Here are the dos and don’ts of napping
Sometimes, you need a nap. You’re spent, and your emotional tank is empty. A nap is the only way you’re going to make it through the rest of the day.
But will taking a nap make it harder to fall asleep later at night? It could. But it doesn’t have to if you nap the right way.
When you follow simple napping dos and don’ts, you can have the daytime siesta you need to power through your busy day and you can sleep soundly at night.
So how can you nap without ruining your sleep cycle?
Here’s what you should do…
Do get the timing right.
The best time to nap is in the early afternoon. Napping too late in the day makes it harder to fall asleep at bedtime.
Many people experience a decrease in alertness between 1 PM and 3 PM. This is known as the “afternoon slump.” It’s part of your normal circadian rhythm, or your body’s internal clock that regulates your sleep-wake cycle.

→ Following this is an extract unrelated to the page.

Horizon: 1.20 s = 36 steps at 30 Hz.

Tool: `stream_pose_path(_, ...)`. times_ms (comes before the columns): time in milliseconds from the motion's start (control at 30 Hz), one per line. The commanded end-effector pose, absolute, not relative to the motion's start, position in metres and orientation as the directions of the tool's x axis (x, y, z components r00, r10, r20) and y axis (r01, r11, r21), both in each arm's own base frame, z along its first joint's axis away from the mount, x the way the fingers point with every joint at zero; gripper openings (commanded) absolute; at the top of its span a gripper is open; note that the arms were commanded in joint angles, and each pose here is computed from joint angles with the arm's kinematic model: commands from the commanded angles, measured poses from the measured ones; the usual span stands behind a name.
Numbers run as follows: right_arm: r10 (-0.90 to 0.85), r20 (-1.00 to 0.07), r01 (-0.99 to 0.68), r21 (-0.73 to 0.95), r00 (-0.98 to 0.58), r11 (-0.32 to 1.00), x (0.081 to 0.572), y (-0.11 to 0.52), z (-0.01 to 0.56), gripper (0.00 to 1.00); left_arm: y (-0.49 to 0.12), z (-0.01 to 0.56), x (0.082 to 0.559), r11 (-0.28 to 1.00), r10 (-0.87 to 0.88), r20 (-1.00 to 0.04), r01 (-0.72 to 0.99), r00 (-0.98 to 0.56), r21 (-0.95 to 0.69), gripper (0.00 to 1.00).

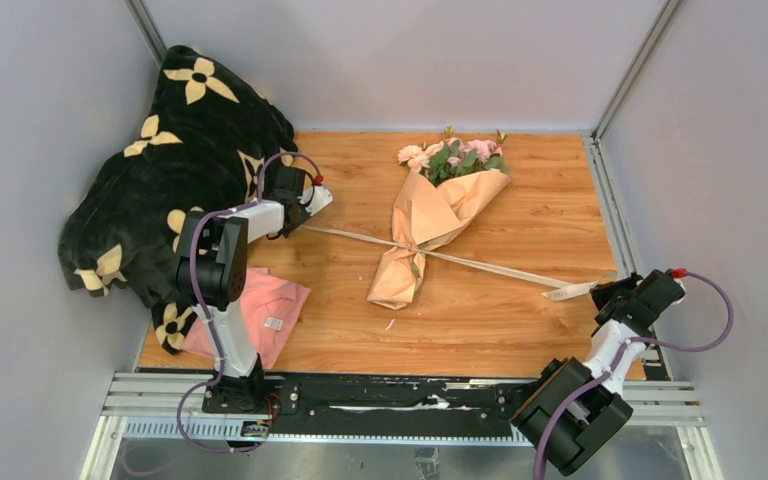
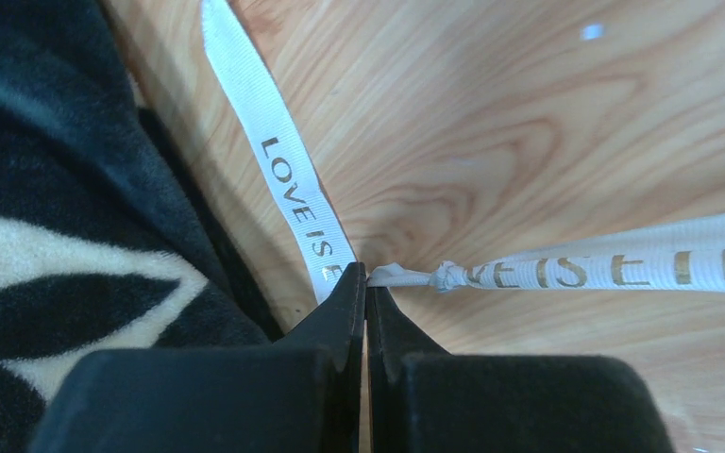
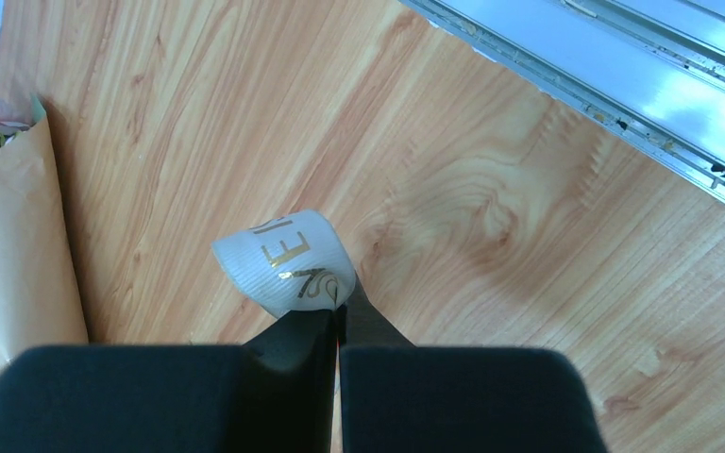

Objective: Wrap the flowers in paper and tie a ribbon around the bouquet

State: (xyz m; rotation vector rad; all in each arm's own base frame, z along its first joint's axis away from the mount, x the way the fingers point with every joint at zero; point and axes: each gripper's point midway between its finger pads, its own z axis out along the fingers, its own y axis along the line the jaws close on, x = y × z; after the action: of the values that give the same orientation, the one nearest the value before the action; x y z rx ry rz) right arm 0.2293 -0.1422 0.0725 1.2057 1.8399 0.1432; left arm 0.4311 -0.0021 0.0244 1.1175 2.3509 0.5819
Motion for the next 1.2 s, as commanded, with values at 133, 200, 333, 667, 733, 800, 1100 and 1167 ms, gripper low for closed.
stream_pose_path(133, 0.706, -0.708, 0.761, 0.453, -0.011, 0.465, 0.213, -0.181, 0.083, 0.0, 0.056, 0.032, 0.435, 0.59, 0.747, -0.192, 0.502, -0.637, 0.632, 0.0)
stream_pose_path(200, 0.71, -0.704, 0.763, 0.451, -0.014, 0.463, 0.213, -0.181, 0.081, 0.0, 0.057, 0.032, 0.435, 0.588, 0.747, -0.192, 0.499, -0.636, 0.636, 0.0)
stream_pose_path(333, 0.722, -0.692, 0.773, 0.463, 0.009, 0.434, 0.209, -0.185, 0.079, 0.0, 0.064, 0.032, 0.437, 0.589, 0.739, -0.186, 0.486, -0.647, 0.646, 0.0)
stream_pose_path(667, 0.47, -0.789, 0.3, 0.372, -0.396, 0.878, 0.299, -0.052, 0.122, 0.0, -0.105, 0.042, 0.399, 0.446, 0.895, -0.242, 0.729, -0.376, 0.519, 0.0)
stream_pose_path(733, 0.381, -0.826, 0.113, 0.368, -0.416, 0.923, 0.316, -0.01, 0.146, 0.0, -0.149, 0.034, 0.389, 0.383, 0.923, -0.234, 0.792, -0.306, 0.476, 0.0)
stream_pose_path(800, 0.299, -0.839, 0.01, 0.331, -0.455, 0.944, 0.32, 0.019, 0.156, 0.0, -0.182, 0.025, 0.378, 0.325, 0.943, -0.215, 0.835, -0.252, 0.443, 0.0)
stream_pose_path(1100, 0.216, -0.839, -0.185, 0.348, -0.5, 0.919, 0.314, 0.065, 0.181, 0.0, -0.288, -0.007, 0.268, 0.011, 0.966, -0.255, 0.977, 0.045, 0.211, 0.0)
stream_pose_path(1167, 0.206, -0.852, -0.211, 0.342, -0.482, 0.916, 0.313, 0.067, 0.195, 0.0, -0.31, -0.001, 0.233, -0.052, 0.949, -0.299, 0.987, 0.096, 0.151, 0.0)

Your mid-day decrease in focus and energy is due to fluctuating hormones and neurotransmitters, specifically cortisol and adenosine. Cortisol makes you feel awake and alert. Its levels are higher when you first wake up and decrease as the day goes on. Conversely, adenosine makes you feel sleepy. And its levels are lower in the morning and increase as the day progresses.
So when you start to feel drowsy as your cortisol levels decrease and your adenosine levels increase, this is your optimal nap time.
Do keep your naps short.
Less is more when it comes to napping. Napping for over an hour can negatively impact your circadian rhythm. When you nap for a long time, you have to wake up from a deeper sleep. This makes you more likely to wake up feeling groggy and disoriented, a feeling known as “sleep inertia,” which negates the benefits of napping to feel more alert.
Try to keep your naps to under half an hour (ideally, 10-20 minutes). This might seem like it’s too little time to be worth it. But according to the Mayo Clinic, naps of this length can make you feel more alert and won’t induce sleep inertia.
Do make yourself comfortable.
To optimize your nap, set the scene and make your napping environment as comfortable as possible. Ideally, you want to nap in your bed. But if that’s not possible, make your napping environment restful by keeping it dark, quiet, and cool. You should also have a comfortable pillow and blanket.
Here’s what you shouldn’t do…
Don’t have screen time too soon before or after your nap.
Napping is a way to feel more alert and less stressed. So you don’t want to lessen those effects by being glued to your devices. Plus, the blue light from your phone or computer screen can make it more difficult for you to fall asleep for your nap.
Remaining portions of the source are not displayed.